Four volunteers, all of them Chinese students, will be spending the next 200 days in the self-sufficient Lunar Palace-1. This is a ‘space station’ simulation and will be looking to monitor the human behavior in confinement to be better prepared for future long space travels.
The students will be looking to recycle and make use of everything they have, even waste and trash. They will be doing so to try and define how humans can survive with limited resources in a space far away from their home planet.
The Four Chinese Students Will be Spending the Next 200 Days in Isolation
Reports point out that the four volunteers are all students of the Beijing University of Aeronautics and Astronautics. They are also reportedly looking to become astronauts and part of China’s future space mission.
For now, though, they will be spending more than half a year in two bunkers in a Beijing suburb. The students entered and were shut in the Lunar Palace-1 on Sunday, July 09. Starting with this date, they began trying to live self-sufficiently as they would have to while residing in a space station. This could be either on the Moon or Mars, according to reports.
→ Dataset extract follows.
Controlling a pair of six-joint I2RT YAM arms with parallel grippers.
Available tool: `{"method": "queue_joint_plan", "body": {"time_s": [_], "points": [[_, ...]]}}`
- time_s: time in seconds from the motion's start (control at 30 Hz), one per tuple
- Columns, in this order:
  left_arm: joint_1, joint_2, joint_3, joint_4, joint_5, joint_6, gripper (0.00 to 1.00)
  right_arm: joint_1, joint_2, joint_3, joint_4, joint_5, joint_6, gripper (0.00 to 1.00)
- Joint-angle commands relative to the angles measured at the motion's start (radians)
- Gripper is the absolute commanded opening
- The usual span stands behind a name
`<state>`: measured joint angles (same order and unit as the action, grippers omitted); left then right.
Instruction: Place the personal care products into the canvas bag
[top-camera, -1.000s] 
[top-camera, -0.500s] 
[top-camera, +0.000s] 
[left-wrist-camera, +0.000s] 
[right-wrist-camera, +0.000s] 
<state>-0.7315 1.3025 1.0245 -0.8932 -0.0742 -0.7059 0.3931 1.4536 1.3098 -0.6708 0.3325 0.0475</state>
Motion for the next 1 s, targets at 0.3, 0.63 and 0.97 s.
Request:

This current project is part of the larger mission, the Lunar Palace 365 experiment. Its larger scope is to try and create a self-sustaining ecosystem, one capable of offering humans everything they would need to survive.
When talking about the Lunar Palace-1, Liu Hong stated that “We’ve designed it so the oxygen [produced by plants at the station] is exactly enough to satisfy the humans, the animals, and the organisms that break down the waste materials.”
The four Chinese students will have to recycle everything from plant cuttings to even the waste they produce. Liu is the principal architect of the project and a Beijing University of Aeronautics and Astronautics professor.
Liu also pointed out the importance of the mental impact, besides the physical needs. She states that spending so much time in such a small space can give rise to some psychological problems.
So monitoring the mental impact will be just as crucial as keeping an eye on the physical conditions.